This is an archived snapshot of W3C's public bugzilla bug tracker, decommissioned in April 2019. Please see the home page for more details.
The validator fails to handle comments including meta tags like this <!DOCTYPE html> <title></title> <!-- <meta http-equiv="Content-Type" content="text/html; charset=Shift_JIS"> --> After validated, This text will be changed to <!DOCTYPE html> <title></title> <!-- <meta http-equiv="Content-Type" content="text/html; charset=UTF-8"><!-- <meta http-equiv="Content-Type" content="text/html; charset=Shift_JIS"> --> --> The error message is following Consecutive hyphens did not terminate a comment. -- is not permitted inside a comment, but e.g. - - is.

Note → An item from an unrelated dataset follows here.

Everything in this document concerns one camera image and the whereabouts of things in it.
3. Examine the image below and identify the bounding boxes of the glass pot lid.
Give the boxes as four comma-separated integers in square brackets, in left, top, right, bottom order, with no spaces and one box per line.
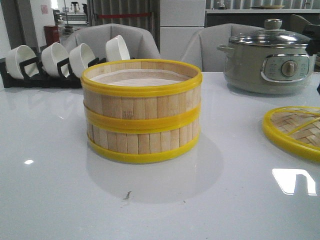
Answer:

Thanks for reporting this. It seems to be a bug in the legacy validator code, because you're using http://validator.w3.org/ to check your document. I recommend that you don't use that but instead use http://validator.w3.org/nu/ The code for the legacy validator at http://validator.w3.org/ is not code I work on but as far as I can see it appears to be doing some pre-processing on the input it sends to the HTML5 backend. The way to avoid that broken preprocessing is to instead use the UI at http://validator.w3.org/nu/ which sends the input to the same HTML5 backend but without doing any preprocessing. I'll try to get this bug in the legacy validator fixed but I think it's likely I'll do that simply by having the request redirected to http://validator.w3.org/nu/ so that the preprocessing gets bypassed completely.
Ville, I can reproduce this bug with the doctype set to HTML4, so this isn't a bug in the HTML5 backend or in the REST API for the HTML5 validator but rather it seems a bug in some preprocessing step in the validator perl code.
That's right, I took a brief look at it too. The culprit is override_charset() which does a simple text replacement without any "intelligence" whatsoever and thus has no idea about the context it is working in. I'm afraid it'll take more than a few lines of code to fix this.